NEW YORK (GenomeWeb News) – Bimodal gene expression — shifts between expression states that are "on" and "off" without intermediate states — can occur in positive feedback loops even in the absence of cooperative transcription factor binding, according to a new paper in Science.
A pair of Massachusetts Institute of Technology researchers developed a synthetic gene expression system in yeast and used it to explore bimodal gene expression. Their results show that — contrary to previous theories — bimodal gene expression doesn't necessarily require multiple transcription factors working together in concert. Instead, the pair reported, it's possible to get bimodal gene expression in the presence of rapidly degraded transcription factors and noisy promoters.

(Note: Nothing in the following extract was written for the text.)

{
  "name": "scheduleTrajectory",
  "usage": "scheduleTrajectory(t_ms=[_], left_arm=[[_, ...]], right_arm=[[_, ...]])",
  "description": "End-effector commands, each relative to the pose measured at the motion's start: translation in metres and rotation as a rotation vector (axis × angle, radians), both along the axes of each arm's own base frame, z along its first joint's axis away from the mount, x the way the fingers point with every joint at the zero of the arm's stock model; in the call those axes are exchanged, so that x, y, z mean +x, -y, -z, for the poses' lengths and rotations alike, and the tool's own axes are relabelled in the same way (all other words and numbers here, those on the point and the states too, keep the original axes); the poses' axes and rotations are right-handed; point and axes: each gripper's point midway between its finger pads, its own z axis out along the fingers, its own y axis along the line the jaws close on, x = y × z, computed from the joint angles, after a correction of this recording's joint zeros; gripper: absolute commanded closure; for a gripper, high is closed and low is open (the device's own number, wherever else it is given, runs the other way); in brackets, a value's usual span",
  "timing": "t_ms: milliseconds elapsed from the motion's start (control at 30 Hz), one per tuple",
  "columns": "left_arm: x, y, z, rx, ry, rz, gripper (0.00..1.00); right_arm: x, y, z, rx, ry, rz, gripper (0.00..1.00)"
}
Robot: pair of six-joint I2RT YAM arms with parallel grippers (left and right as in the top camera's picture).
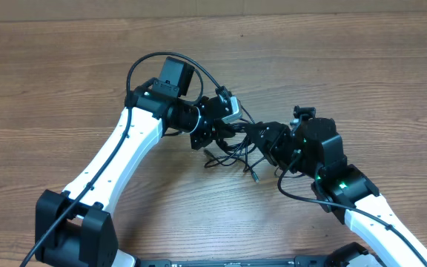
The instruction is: Untangle cables
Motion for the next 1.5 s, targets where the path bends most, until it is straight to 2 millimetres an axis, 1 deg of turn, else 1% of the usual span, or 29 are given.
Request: scheduleTrajectory(t_ms=[0, 33, 167, 300, 367, 433, 500, 633, 700, 767, 900, 1000, 1133, 1267, 1400, 1433, 1467], left_arm=[[-0.002, 0.005, -0.011, -0.031, 0.039, 0.036, 0.96], [-0.003, 0.007, -0.013, -0.045, 0.034, 0.042, 0.96], [-0.006, 0.009, -0.016, -0.07, 0.024, 0.054, 0.96], [-0.006, 0.009, -0.017, -0.073, 0.022, 0.055, 0.96], [-0.007, 0.01, -0.017, -0.077, 0.021, 0.056, 0.96], [-0.007, 0.01, -0.017, -0.076, 0.021, 0.056, 0.96], [-0.007, 0.01, -0.018, -0.079, 0.019, 0.057, 0.96], [-0.011, 0.013, -0.023, -0.116, 0.006, 0.073, 0.96], [-0.012, 0.014, -0.024, -0.122, 0.003, 0.077, 0.96], [-0.012, 0.014, -0.025, -0.128, 0.001, 0.079, 0.96], [-0.02, 0.02, -0.035, -0.199, -0.028, 0.11, 0.96], [-0.026, 0.024, -0.044, -0.256, -0.051, 0.136, 0.96], [-0.035, 0.028, -0.059, -0.344, -0.085, 0.175, 0.96], [-0.035, 0.029, -0.06, -0.352, -0.098, 0.173, 0.96], [-0.035, 0.029, -0.06, -0.351, -0.096, 0.173, 0.96], [-0.035, 0.029, -0.06, -0.35, -0.094, 0.172, 0.96], [-0.034, 0.029, -0.06, -0.347, -0.091, 0.171, 0.96]], right_arm=[[0.002, -0.003, -0.003, 0.053, -0.057, 0.034, 0.71], [0.004, -0.002, 0.005, 0.046, -0.084, 0.047, 0.73], [0.007, -0.004, 0.024, 0.045, -0.157, 0.071, 0.76], [0.009, -0.004, 0.035, 0.03, -0.187, 0.072, 0.79], [0.009, -0.004, 0.036, 0.028, -0.189, 0.072, 0.78], [0.01, -0.005, 0.035, 0.032, -0.181, 0.072, 0.75], [0.012, -0.005, 0.033, 0.035, -0.17, 0.074, 0.73], [0.016, -0.004, 0.03, 0.035, -0.149, 0.091, 0.73], [0.018, -0.001, 0.032, 0.024, -0.15, 0.106, 0.74], [0.02, 0.002, 0.037, 0.008, -0.156, 0.128, 0.77], [0.023, 0.004, 0.048, 0.016, -0.212, 0.169, 0.79], [0.024, 0.005, 0.052, 0.007, -0.214, 0.179, 0.8], [0.027, 0.006, 0.05, 0.007, -0.2, 0.191, 0.79], [0.028, 0.006, 0.049, 0.009, -0.198, 0.189, 0.79], [0.022, -0.002, 0.048, 0.033, -0.214, 0.142, 0.79], [0.02, -0.003, 0.047, 0.038, -0.218, 0.13, 0.81], [0.019, -0.005, 0.047, 0.043, -0.222, 0.119, 0.86]])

The researchers exploited the tet-transcriptional activator system in yeast to create an open loop system as well as closed loop systems akin to positive feedback loops in which the promoter contained either one or seven tet operator binding sites.
Because the transcriptional activator only binds the tet operator in the absence of the chemical doxycycline in this "tetOff" system, the researchers were able to control activator binding by treating cells with varying doxycycline concentrations. They then monitored expression levels using a fluorescent reporter gene.

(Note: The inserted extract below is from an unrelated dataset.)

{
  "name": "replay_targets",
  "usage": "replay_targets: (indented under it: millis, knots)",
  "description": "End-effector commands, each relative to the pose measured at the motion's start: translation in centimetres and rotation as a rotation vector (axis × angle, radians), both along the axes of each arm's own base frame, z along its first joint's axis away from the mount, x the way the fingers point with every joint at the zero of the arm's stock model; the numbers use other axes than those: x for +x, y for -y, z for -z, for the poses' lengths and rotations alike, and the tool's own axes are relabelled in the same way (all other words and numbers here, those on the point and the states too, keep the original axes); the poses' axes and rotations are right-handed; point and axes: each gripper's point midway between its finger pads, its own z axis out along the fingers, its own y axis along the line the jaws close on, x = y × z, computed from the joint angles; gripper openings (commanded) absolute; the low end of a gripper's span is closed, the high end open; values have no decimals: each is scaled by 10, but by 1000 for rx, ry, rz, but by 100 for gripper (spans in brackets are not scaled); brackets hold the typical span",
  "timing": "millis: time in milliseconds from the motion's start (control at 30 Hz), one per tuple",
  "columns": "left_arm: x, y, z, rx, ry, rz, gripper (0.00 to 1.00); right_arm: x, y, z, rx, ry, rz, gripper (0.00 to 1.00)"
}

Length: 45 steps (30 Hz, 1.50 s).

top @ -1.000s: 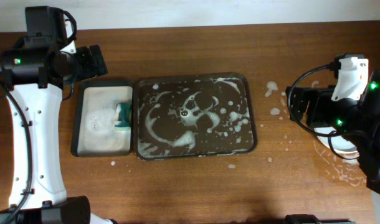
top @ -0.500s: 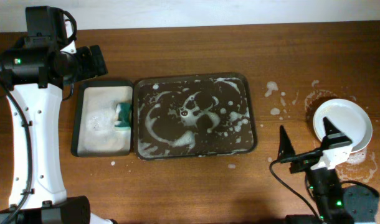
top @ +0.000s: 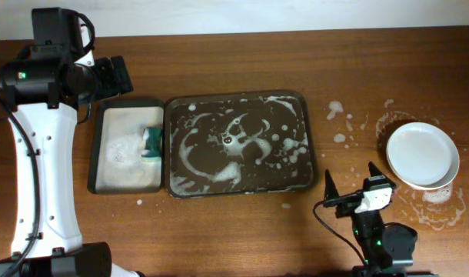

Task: Clean dirty plates on tray and stack at the side

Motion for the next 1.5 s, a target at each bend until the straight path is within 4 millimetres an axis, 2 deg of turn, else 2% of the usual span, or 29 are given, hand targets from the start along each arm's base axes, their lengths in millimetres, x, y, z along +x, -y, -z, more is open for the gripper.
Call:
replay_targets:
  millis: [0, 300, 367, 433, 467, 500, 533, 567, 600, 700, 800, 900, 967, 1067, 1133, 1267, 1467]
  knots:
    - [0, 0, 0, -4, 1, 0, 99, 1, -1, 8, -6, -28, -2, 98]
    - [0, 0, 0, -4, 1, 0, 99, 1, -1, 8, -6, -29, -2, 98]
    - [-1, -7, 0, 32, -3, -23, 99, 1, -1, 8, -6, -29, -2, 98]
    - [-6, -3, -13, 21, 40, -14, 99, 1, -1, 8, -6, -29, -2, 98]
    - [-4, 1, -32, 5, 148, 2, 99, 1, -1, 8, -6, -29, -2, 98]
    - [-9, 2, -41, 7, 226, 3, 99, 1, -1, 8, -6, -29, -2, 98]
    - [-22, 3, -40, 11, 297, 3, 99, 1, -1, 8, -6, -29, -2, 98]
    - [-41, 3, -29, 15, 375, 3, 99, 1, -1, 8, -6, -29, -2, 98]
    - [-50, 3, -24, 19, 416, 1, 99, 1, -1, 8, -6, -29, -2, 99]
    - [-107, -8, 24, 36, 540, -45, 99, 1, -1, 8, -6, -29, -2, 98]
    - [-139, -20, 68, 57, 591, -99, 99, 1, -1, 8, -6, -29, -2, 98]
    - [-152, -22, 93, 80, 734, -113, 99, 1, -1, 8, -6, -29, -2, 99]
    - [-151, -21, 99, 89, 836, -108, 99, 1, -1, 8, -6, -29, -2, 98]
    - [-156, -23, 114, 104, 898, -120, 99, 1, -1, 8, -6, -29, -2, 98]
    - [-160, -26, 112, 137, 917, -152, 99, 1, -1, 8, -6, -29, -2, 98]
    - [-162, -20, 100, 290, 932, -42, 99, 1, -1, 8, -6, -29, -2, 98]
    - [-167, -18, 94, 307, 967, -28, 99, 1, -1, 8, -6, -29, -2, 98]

In the open system, they found that gene expression increased slowly but surely in a "graded steady state response" with decreasing doxycycline concentrations.

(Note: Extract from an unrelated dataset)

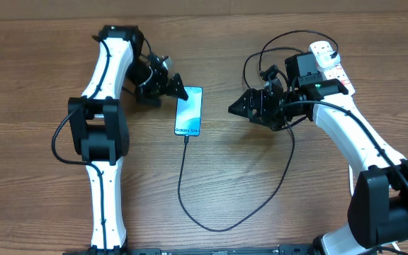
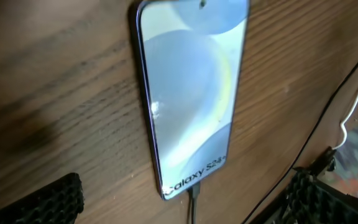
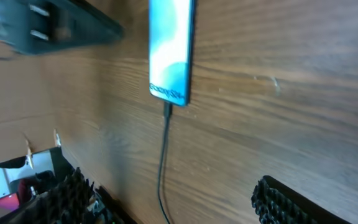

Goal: Plug charger to phone and switch on socket

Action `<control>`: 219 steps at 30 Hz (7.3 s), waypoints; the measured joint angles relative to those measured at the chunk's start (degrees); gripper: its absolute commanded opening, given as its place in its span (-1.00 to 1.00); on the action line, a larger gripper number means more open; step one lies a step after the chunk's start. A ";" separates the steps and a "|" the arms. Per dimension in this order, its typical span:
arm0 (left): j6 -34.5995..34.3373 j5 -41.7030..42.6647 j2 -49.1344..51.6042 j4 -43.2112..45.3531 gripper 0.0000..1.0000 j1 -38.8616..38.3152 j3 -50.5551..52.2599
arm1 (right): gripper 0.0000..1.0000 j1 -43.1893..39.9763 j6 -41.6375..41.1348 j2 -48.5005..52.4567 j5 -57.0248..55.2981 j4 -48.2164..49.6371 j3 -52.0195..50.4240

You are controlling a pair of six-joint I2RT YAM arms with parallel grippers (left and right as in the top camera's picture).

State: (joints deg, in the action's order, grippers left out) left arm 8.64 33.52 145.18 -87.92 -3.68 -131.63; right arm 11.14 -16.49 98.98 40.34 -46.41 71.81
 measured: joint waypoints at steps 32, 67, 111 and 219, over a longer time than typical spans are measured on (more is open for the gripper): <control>-20.52 -28.83 -48.63 -8.76 0.99 -13.29 -6.78 | 1.00 -23.56 6.67 5.81 -33.18 -24.55 34.29; -24.85 -37.29 -48.54 -8.74 1.00 -18.84 2.38 | 1.00 -27.39 20.65 24.26 -55.71 5.31 34.38; -24.85 -37.27 -48.54 -8.74 1.00 -18.84 2.38 | 1.00 -27.65 13.49 32.20 -48.13 6.43 34.38; -24.85 -37.29 -48.54 -8.74 0.99 -18.84 2.38 | 1.00 -30.67 11.28 34.60 -37.35 7.02 34.38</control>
State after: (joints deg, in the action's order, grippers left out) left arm -16.21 -3.77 96.64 -96.66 -22.52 -129.25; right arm -19.53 -5.21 133.58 2.98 -39.40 106.19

On the other hand, in the closed system, the researchers saw a bimodal expression response when there were seven tet operator binding sites in the promoter and also when there was just one binding site, suggesting cooperative transcription factor binding is not required for bimodal gene expression.
That contradicts the old idea that the binding of one transcription factor makes it easier for other transcription factors to bind the promoter, eventually triggering a switch between expression states, senior author Narendra Maheshri, a chemical engineering researcher at the Massachusetts Institute of Technology, told GenomeWeb Daily News.
"This paper says that that's not how it works," Maheshri said. "You don't need multiple binding sites."
Based on their results, the researchers argued that bimodal gene expression patterns are a consequence of variability or "noise" in the transcriptional system.
If bursts of transcription are large or occur relatively infrequently, Maheshri explained, there tends to be greater transcriptional noise. Multiple binding sites in the promoter seem to increase this noise as well as bursts of gene expression.
In this system bimodal expression also relied on transcriptional activator instability — in this case the tet activator. That ties in to past research in yeast suggesting transcription factors tend to be less stable than other proteins, the researchers noted.
Indeed Maheshri and co-author Tsz-Leung To demonstrated that the tet activator is degraded when transported into the nucleus, with expression patterns shifting from bimodal to graded when they artificially stabilized the activator by tweaking its ubiquitination patterns.
"The hallmarks of noise-induced bimodality in gene expression — positive-feedback loops and unstable proteins — are characteristic of many [transcription factors] and promoters and likely widespread in biological systems," the researchers wrote.
They say the research has implications both for understanding and modeling gene expression networks and for designing such systems. Maheshri noted that they are currently looking at a gene expression network involved in drug response in yeast.
In a perspectives article appearing in the same issue of Science, National Cancer Institute pathology researcher David Levens and graduate student Ashutosh Gupta discussed how the new study could impact researchers' understanding of regulatory circuits and, more broadly, switching events in cells.
There has traditionally been a lot of interest in biostability, the existence of stable expression states, in synthetic biology and biology — particularly biological systems pertaining to development, Levens told GWDN. But researchers often assume that biostability-related switches are permanent, he added, and the extent to which cells revert to their pre-switch states is unclear.
He argued that the new research highlights the importance of considering not only the way noise influences transcription but also how this relates to the stochastic nature of cells overall.
Although the current study uses a synthetic system in yeast to assess gene expression, Levens believes that the phenomenon that To and Maheshri detected will translate to other types of cells and systems. "I think this will be generalizable," he said, calling the new paper "very important."
To accurately assess and understand these transcriptional networks in other cells, though, he explained, researchers will need to find ways to better monitor expression in single cells rather than looking at the average expression across populations of cells.
While such work remains to be done, Levens said that he's convinced there are numerous situations in which noise influences transcription. When it doesn't, he added, researchers should consider the possibility that cellular mechanisms are suppressing this effect.